__WORK INSTRUCTION__: Your answer consists of the lines in the data that contain "motherboard". Copy each of them.

--- MATERIAL FOR THIS TASK Enclosed Below ---

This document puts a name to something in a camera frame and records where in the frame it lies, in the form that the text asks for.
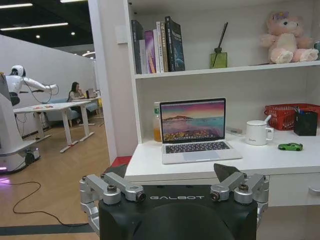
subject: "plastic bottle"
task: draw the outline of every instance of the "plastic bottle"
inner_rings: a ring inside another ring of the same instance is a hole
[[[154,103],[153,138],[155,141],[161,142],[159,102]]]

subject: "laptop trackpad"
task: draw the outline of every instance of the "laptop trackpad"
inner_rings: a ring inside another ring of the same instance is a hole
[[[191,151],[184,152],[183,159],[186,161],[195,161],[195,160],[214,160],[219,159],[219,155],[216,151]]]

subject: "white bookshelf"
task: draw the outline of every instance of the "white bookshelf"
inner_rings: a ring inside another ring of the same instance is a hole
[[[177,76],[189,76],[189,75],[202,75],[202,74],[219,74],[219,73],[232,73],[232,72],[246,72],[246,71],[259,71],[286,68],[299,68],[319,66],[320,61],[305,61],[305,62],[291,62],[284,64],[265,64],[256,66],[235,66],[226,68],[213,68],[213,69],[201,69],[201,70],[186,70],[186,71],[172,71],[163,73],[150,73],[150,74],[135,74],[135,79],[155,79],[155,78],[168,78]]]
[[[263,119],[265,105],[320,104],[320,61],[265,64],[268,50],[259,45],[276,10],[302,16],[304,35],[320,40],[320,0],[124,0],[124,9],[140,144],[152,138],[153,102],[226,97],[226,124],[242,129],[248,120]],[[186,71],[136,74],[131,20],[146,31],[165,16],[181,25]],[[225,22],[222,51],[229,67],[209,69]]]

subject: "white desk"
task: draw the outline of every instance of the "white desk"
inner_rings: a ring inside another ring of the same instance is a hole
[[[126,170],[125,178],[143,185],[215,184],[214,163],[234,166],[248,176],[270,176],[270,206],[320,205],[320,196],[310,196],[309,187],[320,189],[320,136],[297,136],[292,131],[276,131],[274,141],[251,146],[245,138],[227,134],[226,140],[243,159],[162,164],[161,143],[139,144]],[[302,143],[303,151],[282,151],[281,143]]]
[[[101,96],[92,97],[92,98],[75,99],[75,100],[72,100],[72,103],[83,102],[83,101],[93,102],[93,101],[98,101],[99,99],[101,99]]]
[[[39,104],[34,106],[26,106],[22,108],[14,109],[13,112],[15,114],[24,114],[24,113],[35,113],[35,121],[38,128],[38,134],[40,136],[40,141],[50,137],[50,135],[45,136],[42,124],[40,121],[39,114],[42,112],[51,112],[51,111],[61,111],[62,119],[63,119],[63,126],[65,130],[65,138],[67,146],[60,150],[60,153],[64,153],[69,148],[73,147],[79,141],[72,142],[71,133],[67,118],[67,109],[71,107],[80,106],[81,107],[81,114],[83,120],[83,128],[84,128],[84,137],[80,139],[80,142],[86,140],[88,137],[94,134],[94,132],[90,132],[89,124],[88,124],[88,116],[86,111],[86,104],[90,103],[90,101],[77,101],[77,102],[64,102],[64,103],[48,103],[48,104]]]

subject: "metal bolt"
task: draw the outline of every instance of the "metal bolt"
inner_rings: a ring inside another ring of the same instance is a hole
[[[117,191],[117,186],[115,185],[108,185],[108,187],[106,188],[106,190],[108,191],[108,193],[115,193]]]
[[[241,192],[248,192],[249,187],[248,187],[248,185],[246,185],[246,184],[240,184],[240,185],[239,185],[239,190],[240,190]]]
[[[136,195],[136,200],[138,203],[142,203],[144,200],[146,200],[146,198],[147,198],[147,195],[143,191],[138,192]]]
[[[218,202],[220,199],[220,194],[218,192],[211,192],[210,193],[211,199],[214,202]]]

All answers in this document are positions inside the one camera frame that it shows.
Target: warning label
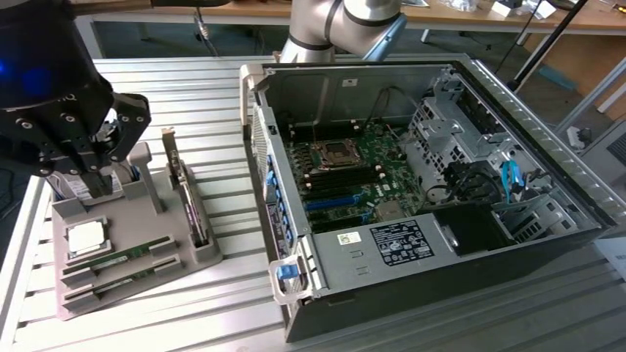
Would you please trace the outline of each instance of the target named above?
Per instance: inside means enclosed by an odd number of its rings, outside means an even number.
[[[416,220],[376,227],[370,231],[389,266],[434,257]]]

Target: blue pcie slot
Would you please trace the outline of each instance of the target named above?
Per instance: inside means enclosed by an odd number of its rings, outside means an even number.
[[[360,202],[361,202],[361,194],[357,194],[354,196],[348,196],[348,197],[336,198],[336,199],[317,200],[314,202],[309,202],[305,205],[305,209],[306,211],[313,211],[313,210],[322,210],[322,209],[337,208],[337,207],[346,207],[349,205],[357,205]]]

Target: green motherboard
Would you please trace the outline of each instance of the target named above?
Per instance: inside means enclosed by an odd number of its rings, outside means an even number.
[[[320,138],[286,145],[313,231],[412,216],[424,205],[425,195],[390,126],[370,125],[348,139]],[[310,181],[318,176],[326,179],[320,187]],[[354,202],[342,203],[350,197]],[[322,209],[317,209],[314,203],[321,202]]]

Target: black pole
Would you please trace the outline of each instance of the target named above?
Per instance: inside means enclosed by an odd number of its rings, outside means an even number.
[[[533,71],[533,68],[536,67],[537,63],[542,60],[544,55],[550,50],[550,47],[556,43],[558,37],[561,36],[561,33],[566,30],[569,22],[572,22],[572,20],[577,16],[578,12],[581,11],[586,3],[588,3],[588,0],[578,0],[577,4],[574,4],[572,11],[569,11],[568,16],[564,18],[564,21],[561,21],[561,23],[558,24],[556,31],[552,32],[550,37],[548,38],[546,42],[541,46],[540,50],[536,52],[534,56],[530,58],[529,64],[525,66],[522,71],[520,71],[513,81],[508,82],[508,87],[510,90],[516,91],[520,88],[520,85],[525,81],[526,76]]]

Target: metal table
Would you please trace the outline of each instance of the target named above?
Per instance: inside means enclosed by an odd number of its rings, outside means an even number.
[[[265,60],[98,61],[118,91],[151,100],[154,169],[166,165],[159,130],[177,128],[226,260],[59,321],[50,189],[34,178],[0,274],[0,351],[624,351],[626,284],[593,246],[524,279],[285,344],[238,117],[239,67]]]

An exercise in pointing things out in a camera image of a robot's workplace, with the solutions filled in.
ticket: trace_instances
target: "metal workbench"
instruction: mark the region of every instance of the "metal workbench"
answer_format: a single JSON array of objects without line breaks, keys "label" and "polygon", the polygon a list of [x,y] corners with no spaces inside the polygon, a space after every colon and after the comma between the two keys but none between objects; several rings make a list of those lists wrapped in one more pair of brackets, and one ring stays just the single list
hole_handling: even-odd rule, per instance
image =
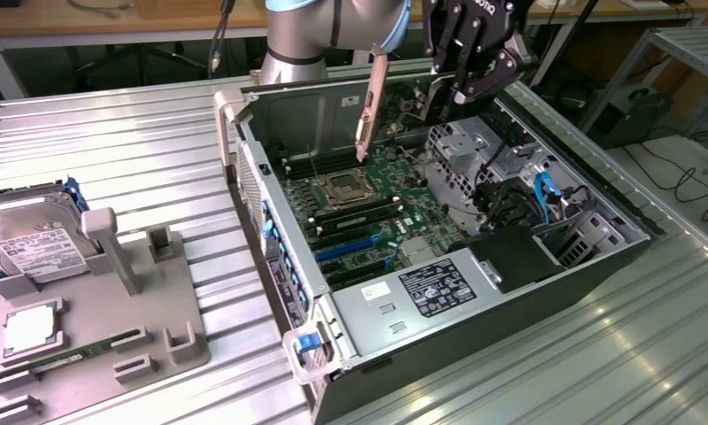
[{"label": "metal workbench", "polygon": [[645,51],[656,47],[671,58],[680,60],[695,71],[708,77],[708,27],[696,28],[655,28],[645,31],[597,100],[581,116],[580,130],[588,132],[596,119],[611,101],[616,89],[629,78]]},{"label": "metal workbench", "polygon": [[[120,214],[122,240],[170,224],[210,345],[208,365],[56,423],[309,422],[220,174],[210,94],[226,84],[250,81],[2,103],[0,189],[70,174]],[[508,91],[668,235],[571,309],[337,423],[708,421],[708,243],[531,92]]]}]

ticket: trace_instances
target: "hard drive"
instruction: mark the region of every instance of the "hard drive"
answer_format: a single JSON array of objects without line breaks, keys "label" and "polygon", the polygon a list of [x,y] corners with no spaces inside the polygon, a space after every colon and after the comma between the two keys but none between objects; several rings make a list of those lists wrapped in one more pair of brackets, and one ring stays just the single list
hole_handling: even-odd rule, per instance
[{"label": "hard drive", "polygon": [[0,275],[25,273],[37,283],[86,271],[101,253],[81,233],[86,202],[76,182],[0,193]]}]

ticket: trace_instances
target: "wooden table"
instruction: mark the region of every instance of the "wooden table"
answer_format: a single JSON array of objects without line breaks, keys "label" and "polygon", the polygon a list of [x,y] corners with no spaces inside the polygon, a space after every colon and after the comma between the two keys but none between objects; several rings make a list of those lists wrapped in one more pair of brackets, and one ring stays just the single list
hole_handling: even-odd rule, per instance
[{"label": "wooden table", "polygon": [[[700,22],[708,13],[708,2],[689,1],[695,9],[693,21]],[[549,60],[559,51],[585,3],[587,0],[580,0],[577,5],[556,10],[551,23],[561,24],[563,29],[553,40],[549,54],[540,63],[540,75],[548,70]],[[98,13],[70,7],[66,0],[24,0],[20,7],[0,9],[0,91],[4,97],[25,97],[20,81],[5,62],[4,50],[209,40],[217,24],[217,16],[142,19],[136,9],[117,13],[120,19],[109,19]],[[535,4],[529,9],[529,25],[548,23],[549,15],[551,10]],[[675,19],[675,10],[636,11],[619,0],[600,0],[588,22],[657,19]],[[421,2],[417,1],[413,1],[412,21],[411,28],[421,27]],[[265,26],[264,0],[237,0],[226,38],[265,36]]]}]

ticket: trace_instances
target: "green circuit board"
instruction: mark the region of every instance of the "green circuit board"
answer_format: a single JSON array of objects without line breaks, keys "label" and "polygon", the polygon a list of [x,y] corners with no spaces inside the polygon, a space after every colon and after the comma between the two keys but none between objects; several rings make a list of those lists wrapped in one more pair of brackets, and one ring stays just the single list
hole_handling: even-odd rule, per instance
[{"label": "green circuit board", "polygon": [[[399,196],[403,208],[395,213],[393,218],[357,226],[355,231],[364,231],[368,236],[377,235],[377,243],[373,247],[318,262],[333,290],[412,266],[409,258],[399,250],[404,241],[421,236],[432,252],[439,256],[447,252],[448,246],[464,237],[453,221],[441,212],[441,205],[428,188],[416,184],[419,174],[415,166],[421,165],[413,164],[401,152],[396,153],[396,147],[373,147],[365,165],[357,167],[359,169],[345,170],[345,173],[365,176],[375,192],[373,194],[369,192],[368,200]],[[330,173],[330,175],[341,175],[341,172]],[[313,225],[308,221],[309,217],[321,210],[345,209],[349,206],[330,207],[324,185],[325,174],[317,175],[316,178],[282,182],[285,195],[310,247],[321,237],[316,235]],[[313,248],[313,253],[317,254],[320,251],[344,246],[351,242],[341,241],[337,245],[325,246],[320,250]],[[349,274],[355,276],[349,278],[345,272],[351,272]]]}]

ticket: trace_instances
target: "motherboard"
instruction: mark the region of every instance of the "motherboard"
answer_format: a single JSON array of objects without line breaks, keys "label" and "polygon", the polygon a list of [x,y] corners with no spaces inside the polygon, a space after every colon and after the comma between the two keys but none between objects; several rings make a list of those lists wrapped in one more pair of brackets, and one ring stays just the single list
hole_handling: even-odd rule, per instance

--- End of Enclosed MATERIAL FOR THIS TASK ---

__SOLUTION TO THIS EXERCISE__:
Target: green motherboard
target: "motherboard"
instruction: mark the region of every instance of the "motherboard"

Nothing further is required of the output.